Portanto, cada qual deve acusar-se a si mesmo pela sua condenação; o motivo não é porque ele seja um pecador e mereça a condenação devido a Adão e à sua descrença anterior, mas, porque ele se recusa a aceitar Cristo, o Salvador, que remove nosso pecado e nossa condenação. É verdade que Adão condenou a todos quando nos levou consigo para o pecado e o poder do diabo. Agora, porém, que veio Cristo, o segundo Adão, nascido sem pecado, e removeu esse pecado, ele não mais, necessariamente, nos condena, caso eu creia em Cristo. Não. Através dele, deverei ser libertado do pecado e ser salvo. Se eu não crer, porém, então esse pecado e essa condenação, certamente, permanecerão, porque não aceitei aquele que pode me libertar deles. Sim, meu pecado e minha condenação se tornarão duas vezes maiores e mais graves, porque não quero crer nesse querido Salvador, que veio para me ajudar, e não quero aceitar sua redenção. Por conseguinte, tanto nossa salvação quanto nossa condenação dependem, agora, inteiramente, do fato de crermos ou não em Cristo. E a sentença que fecha e nega o céu a todos que não têm e não querem aceitar essa fé em Cristo já foi proferida de forma definitiva. Pois essa descrença retém todos os pecados, de modo que não podem ser perdoados, exatamente como a fé remove todos os pecados. Assim, sem essa fé, tudo, inclusive as melhores obras e conduta de vida de que o ser humano é capaz, é e permanece pecaminoso e condenável. Embora boas obras sejam louváveis em si e ordenadas por Deus, exatamente como todas as obras e conduta que se originam da fé de um cristão são agradáveis a Deus. Em resumo: sem Cristo, tudo está condenado e perdido; em Cristo, tudo é bom e está salvo. Por isso, inclusive, o pecado que foi herdado de Adão e ainda permanece na carne e no sangue não precisa nos causar dano ou nos condenar.

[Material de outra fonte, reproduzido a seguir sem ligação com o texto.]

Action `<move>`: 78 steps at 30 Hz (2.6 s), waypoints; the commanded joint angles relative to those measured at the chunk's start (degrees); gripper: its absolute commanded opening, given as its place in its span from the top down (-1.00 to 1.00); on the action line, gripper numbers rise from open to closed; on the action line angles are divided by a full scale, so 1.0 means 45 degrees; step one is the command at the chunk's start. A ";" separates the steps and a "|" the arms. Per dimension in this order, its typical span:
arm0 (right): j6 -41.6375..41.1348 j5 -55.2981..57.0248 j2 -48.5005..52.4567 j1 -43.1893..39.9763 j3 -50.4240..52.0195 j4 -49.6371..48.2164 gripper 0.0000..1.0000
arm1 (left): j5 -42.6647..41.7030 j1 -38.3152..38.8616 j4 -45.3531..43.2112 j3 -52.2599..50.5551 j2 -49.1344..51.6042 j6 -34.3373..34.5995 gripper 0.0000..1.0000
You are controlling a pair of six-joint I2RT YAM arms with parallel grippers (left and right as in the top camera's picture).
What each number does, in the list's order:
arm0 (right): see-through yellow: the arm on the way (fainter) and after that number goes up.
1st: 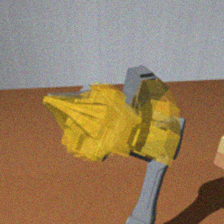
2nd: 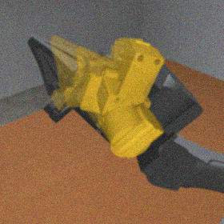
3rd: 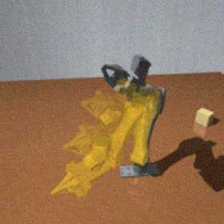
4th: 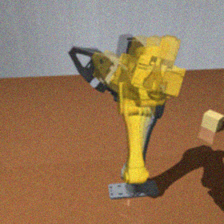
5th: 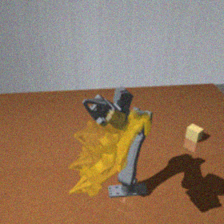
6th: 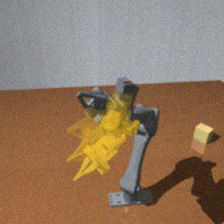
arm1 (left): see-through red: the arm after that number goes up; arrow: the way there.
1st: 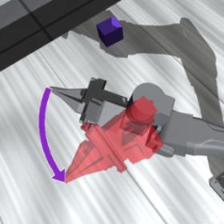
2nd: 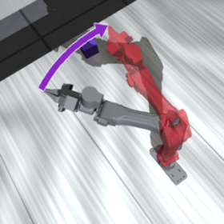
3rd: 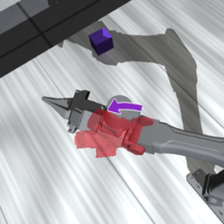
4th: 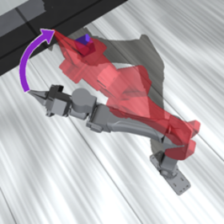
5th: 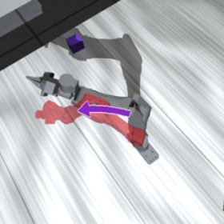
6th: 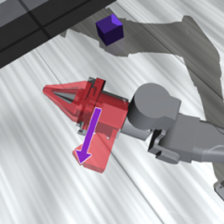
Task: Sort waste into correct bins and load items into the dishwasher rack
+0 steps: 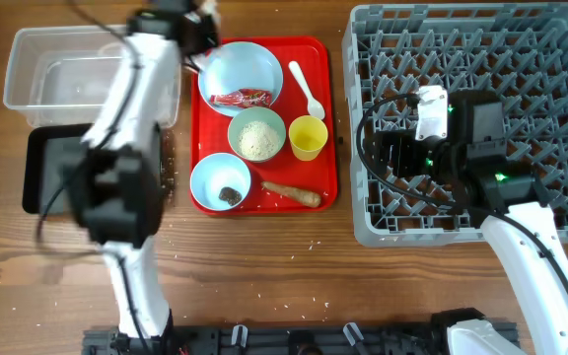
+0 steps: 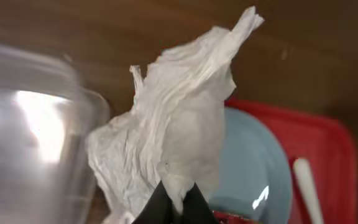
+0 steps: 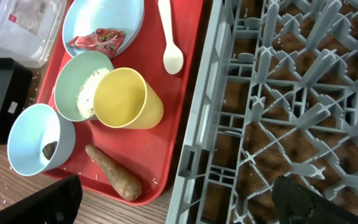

Mas não devemos entender isso como se nos fosse permitido pecar e fazer o mal desimpedidamente. Pois, como a fé traz remissão dos pecados, e como Cristo veio para remover e destruir o pecado, não é possível que seja um cristão crente alguém que vive, impenitente e seguro de si, abertamente em pecado e de acordo com seus desejos. Porque onde se vive tal vida de pecados, tampouco há penitência; onde não existe penitência, porém, também não há perdão de pecados e, por conseguinte, fé, que recebe o perdão de pecados. Por outro lado, quem tem fé nessa remissão resiste aos pecados e não segue seus desejos, mas luta contra eles até que esteja completamente livre deles. Embora não possamos ser libertados totalmente do pecado nesta vida, embora ele ainda permaneça, inclusive, nas pessoas mais santas, os que creem têm o consolo de que esses pecados são cobertos pelo perdão de Cristo e não são imputados para sua condenação, contanto que permaneçam na fé em Cristo.
Martinho Lutero, Os capítulos 14 e 15 de S. João, pregados e interpretados pelo Dr. Martinho Lutero e Capítulo 16 de S. João, pregado e explicado. Martinho Lutero, Obras Selecionadas, Vol. 11, Editora Concórdia.
Os grifos são meus. Imagens extraídas da internet.